Je payai généreusement mon jeune guide. James fit un mouvement pour s’éloigner, puis il revint sur ses pas.

— En tout cas, me dit-il, si le squatter demande à voir votre titre, dites que vous l’avez laissé chez votre notaire ; c’est plus prudent.

Et après m’avoir donné cet avis presque à voix basse, comme si quelqu’un nous eût épiés, James éperonna son cheval, qui l’eut bientôt emporté hors de ma vue.


III

Resté seul, je tins conseil avec moi-même. Je m’affermis dans ma résolution de vaincre ou de mourir ; mais, avant d’affronter le danger qui me menaçait, je résolus d’étudier le terrain. Caché derrière un chêne dont les rameaux noueux touchaient presque le sol, je tirai ma longue-vue et je la dirigeai sur la plaine qui s’étendait à mes pieds.
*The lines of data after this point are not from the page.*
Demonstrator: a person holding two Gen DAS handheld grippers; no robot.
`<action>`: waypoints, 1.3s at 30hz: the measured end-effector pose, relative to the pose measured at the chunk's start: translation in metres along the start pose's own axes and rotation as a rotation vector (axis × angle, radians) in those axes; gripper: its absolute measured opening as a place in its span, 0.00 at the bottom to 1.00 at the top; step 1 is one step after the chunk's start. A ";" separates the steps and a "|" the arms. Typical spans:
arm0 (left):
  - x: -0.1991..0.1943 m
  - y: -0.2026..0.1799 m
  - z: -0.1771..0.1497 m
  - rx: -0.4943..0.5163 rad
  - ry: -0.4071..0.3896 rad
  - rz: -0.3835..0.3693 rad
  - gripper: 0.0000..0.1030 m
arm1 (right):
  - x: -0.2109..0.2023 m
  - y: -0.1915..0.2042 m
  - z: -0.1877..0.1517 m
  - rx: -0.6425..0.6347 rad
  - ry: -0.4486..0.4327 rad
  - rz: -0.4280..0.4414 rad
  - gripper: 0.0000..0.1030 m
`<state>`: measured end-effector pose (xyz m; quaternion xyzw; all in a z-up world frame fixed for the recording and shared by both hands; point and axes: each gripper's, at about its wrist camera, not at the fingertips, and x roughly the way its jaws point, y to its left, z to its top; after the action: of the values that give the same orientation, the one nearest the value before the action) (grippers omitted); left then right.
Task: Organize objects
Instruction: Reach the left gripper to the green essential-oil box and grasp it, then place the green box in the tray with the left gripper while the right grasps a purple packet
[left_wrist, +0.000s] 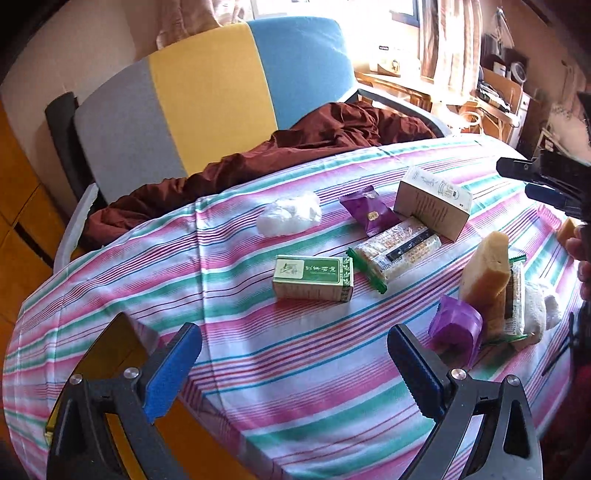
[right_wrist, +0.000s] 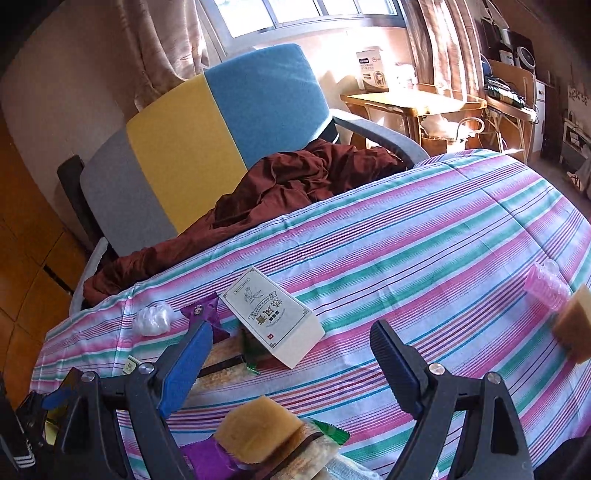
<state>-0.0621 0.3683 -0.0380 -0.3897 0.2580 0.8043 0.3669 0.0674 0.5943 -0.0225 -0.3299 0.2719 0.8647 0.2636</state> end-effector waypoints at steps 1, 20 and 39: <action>0.010 -0.002 0.005 0.008 0.016 0.005 0.98 | 0.001 0.001 0.000 -0.008 0.002 -0.002 0.86; 0.096 0.005 0.037 -0.042 0.145 -0.045 0.87 | 0.008 0.012 -0.002 -0.072 0.028 -0.011 0.86; -0.011 0.056 -0.014 -0.223 -0.029 -0.100 0.70 | 0.053 0.107 -0.021 -0.341 0.205 0.143 0.70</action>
<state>-0.0952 0.3207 -0.0299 -0.4287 0.1419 0.8142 0.3650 -0.0253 0.5189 -0.0419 -0.4359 0.1696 0.8766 0.1129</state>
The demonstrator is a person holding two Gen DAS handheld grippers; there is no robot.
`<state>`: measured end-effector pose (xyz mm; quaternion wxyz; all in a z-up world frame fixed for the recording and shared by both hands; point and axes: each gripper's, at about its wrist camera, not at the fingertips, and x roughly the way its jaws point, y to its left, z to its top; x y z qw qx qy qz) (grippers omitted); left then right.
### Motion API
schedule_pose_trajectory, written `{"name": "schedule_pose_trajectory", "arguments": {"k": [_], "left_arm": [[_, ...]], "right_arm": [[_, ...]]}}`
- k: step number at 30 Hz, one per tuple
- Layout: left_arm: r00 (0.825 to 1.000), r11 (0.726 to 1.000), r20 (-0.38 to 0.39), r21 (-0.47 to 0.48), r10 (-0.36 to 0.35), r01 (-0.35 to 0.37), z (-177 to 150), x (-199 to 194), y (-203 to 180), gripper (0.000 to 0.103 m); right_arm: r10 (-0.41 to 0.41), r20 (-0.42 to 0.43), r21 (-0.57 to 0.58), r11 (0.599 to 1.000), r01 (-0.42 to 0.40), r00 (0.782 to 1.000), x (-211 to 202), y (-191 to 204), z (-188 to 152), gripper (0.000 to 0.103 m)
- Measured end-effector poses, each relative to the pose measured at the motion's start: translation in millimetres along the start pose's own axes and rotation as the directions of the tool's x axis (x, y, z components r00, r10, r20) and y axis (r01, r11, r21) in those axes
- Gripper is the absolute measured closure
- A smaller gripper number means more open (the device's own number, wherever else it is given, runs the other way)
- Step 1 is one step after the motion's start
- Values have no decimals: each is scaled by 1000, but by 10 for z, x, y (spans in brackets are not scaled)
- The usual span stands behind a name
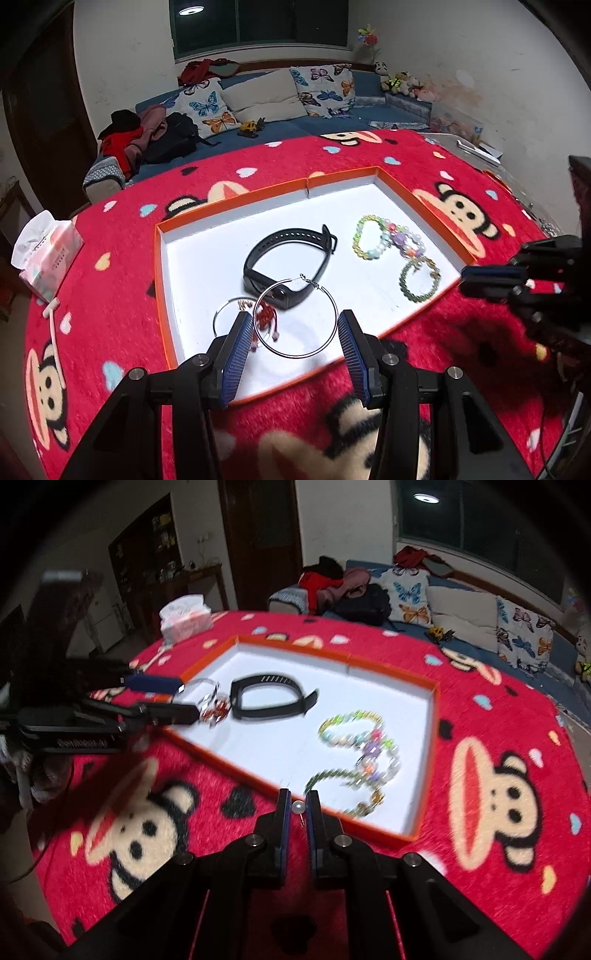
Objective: Organize jewelry
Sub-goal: 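Carry hoop and pearl earring into the box and open both tools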
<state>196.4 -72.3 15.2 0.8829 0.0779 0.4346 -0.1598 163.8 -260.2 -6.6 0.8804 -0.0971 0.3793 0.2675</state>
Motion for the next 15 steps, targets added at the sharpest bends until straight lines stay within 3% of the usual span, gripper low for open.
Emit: {"name": "schedule_pose_trajectory", "arguments": {"k": [15], "left_arm": [[999,1000,-46,-17,-10,10,45,384,21,52]], "right_arm": [[-43,-22,82,996,44,999,272,-262,108,93]]}}
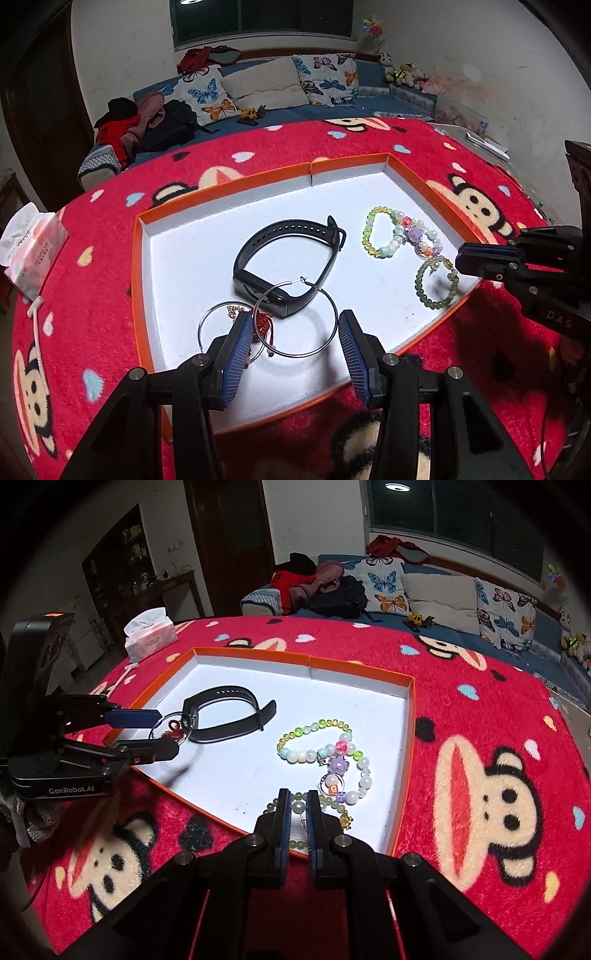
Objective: Organize jewelry
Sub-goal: 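Carry hoop and pearl earring into the box and open both tools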
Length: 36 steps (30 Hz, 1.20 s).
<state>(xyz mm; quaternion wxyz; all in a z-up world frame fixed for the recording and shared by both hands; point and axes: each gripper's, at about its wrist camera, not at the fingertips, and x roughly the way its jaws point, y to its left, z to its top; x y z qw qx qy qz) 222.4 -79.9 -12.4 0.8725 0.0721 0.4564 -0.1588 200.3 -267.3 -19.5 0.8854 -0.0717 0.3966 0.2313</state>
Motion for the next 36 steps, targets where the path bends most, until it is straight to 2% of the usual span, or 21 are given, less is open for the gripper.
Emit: {"name": "schedule_pose_trajectory", "arguments": {"k": [17,20,28,31,33,36], "left_arm": [[1000,1000,-6,-13,6,-6,4,52,29,51],[1000,1000,-1,-16,14,-14,4,39,31,44],[1000,1000,5,-16,16,-16,-1,6,33,43],[1000,1000,12,-20,17,-17,-14,-25,40,43],[1000,1000,17,-22,16,-16,-31,-59,30,43],[999,999,27,-21,24,-24,-72,-130,6,42]], "right_arm": [[13,-25,32,999,-12,1000,70,-63,-21,93],[11,-29,34,999,-10,1000,80,-67,-21,93],[7,-38,30,1000,-6,999,96,-48,-30,92],[4,-36,32,999,-3,999,92,-43,-28,88],[-1,-35,32,999,2,999,81,-34,-34,77],[-3,-27,33,999,4,1000,45,-15,-48,71]]}}
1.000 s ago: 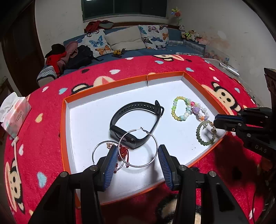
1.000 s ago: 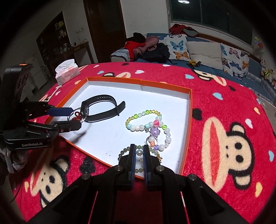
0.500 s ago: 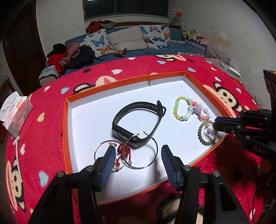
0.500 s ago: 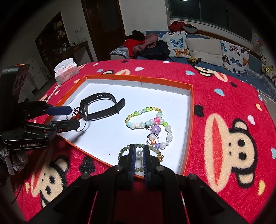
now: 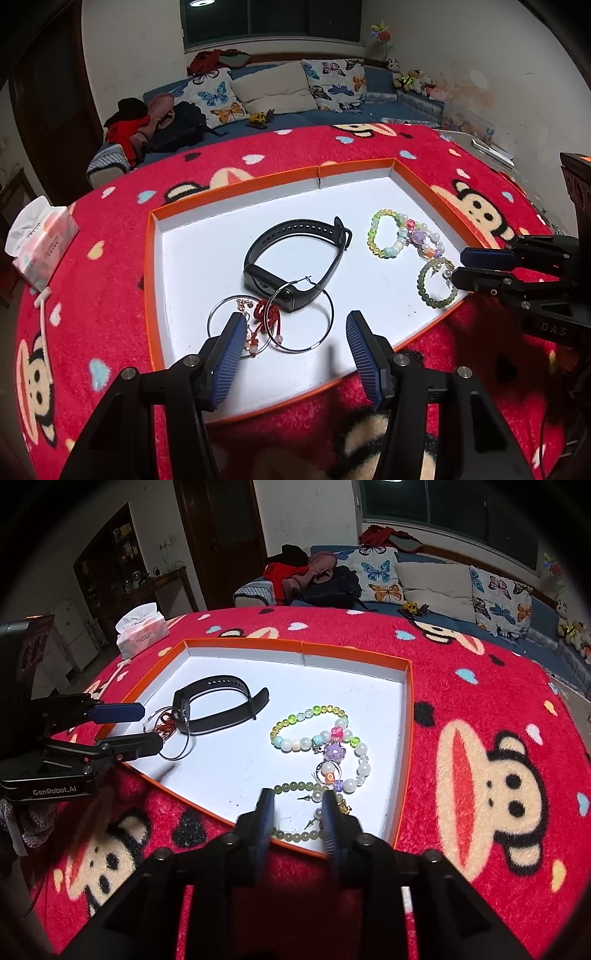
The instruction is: Organize jewelry
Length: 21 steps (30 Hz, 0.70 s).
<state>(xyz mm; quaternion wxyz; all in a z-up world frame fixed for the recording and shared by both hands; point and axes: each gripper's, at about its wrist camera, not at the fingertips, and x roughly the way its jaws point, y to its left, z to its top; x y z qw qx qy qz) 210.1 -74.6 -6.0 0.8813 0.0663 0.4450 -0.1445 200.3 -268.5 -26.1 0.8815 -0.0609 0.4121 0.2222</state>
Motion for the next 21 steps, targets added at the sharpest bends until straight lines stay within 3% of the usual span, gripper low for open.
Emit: {"name": "schedule_pose_trajectory", "arguments": {"k": [21], "left_arm": [[990,997,128,-62,52,-44,-382,-582,-42,36]], "right_arm": [[-45,76,78,996,39,996,-243,220,-190,65]]}}
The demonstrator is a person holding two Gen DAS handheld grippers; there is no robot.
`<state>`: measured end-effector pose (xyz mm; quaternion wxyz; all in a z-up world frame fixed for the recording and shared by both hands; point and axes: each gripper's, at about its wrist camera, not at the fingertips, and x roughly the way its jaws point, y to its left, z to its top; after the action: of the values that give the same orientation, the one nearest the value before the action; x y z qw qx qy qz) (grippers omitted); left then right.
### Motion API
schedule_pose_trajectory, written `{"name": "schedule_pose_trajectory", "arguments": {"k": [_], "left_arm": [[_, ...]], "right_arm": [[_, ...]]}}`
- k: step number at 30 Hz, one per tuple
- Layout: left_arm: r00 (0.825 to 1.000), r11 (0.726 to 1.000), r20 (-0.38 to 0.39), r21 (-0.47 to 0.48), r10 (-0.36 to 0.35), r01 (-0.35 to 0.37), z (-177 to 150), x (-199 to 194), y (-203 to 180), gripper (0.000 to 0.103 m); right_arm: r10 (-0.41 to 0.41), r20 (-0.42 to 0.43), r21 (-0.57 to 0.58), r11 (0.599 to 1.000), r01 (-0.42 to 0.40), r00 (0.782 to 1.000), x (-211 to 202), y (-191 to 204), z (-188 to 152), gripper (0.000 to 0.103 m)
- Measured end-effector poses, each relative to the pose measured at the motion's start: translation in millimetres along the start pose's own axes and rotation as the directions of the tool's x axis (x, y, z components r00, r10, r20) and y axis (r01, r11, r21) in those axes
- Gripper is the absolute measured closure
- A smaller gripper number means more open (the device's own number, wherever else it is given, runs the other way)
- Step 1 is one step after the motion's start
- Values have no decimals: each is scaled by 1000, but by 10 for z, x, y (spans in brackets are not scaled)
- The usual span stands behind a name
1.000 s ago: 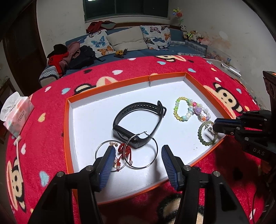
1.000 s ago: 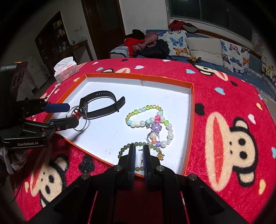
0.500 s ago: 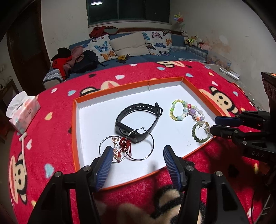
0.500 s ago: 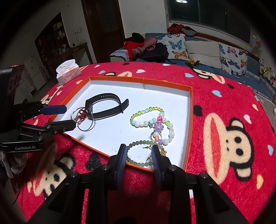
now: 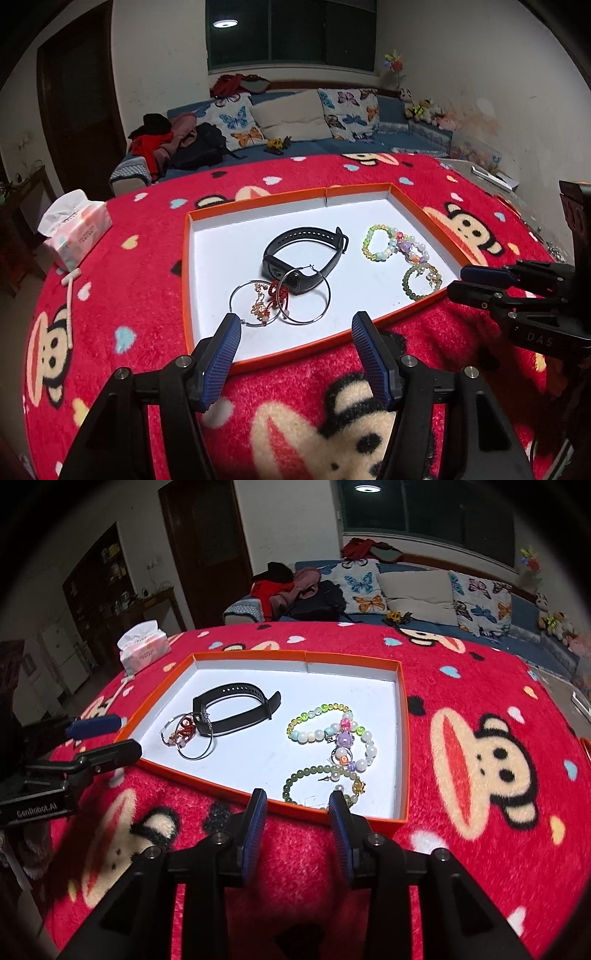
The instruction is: Organize jewelry
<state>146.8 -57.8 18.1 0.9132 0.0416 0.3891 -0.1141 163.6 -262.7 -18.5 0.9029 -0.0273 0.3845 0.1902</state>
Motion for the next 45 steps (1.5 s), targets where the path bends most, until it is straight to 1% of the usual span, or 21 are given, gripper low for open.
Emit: {"name": "schedule_pose_trajectory", "arguments": {"k": [8,12,16,22,27,33,37,41,44,45], "left_arm": [[998,997,59,-67,33,-29,-208,-117,115,36],[997,994,70,-110,35,-28,-332,-133,212,36],[995,991,80,-127,59,-49,-435,-146,263,36],[988,990,109,-103,112,-101,-552,-157,213,36],[986,989,116,-100,120,-108,-608,-130,173,36],[981,988,146,-110,126,-110,-592,-169,170,36],[981,986,137,-117,137,-121,-598,-142,176,36],[978,983,148,-134,148,-128,-615,-171,205,36],[976,982,148,-132,157,-138,-624,-175,193,36],[976,982,147,-126,159,-141,-625,-172,178,36]], "right_arm": [[-27,56,40,999,25,998,-82,110,-101,64],[-46,83,46,998,43,995,-110,193,-157,64],[-61,100,35,998,58,993,-124,293,-211,64],[-83,126,31,996,79,989,-142,397,-280,64],[-124,157,4,992,124,980,-136,472,-338,64],[-137,171,5,990,138,976,-141,493,-370,64],[-138,175,15,990,138,975,-142,481,-392,64],[-146,181,31,989,143,973,-163,464,-404,64],[-148,172,32,989,145,974,-144,461,-398,57],[-150,164,33,989,147,975,-128,458,-394,57]]}}
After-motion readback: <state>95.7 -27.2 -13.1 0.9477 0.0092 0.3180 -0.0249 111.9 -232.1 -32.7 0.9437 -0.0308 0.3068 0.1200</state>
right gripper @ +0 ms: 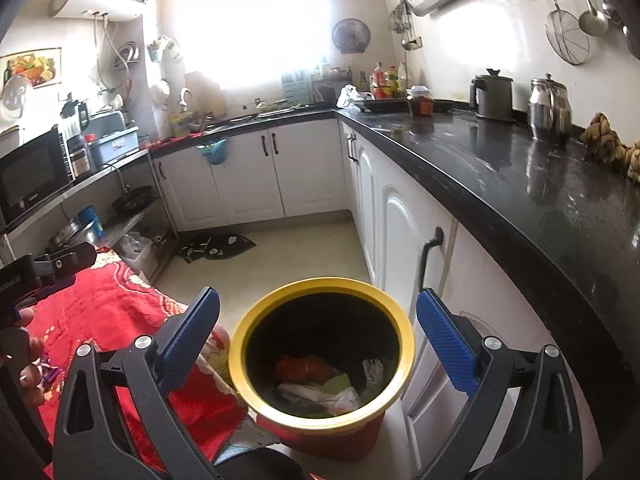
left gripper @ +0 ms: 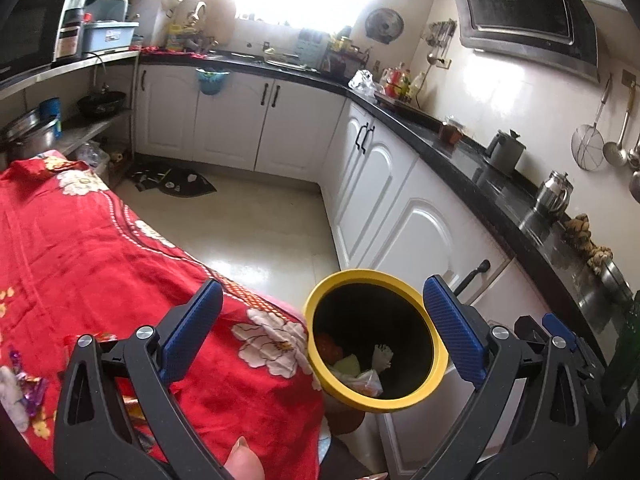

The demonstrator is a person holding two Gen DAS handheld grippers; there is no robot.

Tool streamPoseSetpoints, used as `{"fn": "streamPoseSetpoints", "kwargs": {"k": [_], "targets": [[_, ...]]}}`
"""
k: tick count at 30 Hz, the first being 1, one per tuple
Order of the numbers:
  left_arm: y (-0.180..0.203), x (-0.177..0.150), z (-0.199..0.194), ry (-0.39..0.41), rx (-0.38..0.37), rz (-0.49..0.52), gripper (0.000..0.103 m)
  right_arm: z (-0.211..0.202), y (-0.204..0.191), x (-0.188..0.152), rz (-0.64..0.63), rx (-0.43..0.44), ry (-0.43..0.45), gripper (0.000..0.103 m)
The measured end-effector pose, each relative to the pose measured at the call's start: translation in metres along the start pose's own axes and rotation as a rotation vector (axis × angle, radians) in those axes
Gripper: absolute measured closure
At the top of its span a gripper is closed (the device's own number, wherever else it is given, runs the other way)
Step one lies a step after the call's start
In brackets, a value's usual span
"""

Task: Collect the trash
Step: 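Move both open grippers back toward the snack wrappers on the cloth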

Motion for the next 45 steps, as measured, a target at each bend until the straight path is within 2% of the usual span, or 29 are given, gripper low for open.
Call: {"fn": "streamPoseSetpoints", "kwargs": {"k": [11, 27, 37, 45], "targets": [[-0.025, 0.004, -0.043, 0.060, 0.051, -0.018, 0.011, -0.018, -0.036, 0.005, -0.045, 0.065, 0.025, 0.007], [-0.081, 0.000, -0.108, 0.130, 0.152, -0.084, 0.011, -0.040, -0.106, 0.001, -0.130, 0.184, 0.040, 0.007], [-0.130, -0.012, -0.153, 0.154, 0.268, -0.135, 0.011, -0.050, -0.160, -0.016, -0.201, 0.298, 0.004, 0.007], [-0.178, -0.030, -0.184, 0.141, 0.364, -0.209, 0.011, -0.048, -0.208, -0.042, -0.267, 0.425, -0.086, 0.007]]}}
Point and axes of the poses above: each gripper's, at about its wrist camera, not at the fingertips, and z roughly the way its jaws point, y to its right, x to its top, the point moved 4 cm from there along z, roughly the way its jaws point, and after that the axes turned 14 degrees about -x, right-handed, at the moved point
La Vallée des Érables, éclairée par le soleil couchant, m’apparut dans toute sa splendeur. C’était comme un lac de verdure auquel la brume dorée du soir prêtait des tons magiques. Une folle brise courait de la cime houleuse des catalpas et des tulipiers aux grandes herbes de la savane. Çà et là voltigeaient les cardinaux, les choucas empourprés, les piverts aux ailes d’or. Des oiseaux aquatiques se jouaient avec indolence dans les eaux de l’étang caressées par les derniers rayons du soleil. Le pluvier criard, l’huîtrier, le moqueur, saluaient l’approche de la nuit chacun dans son langage. C’était un mélange d’harmonies et d’aspects merveilleux, comme la nature américaine peut seule en offrir. On eût dit une vision de l’Éden.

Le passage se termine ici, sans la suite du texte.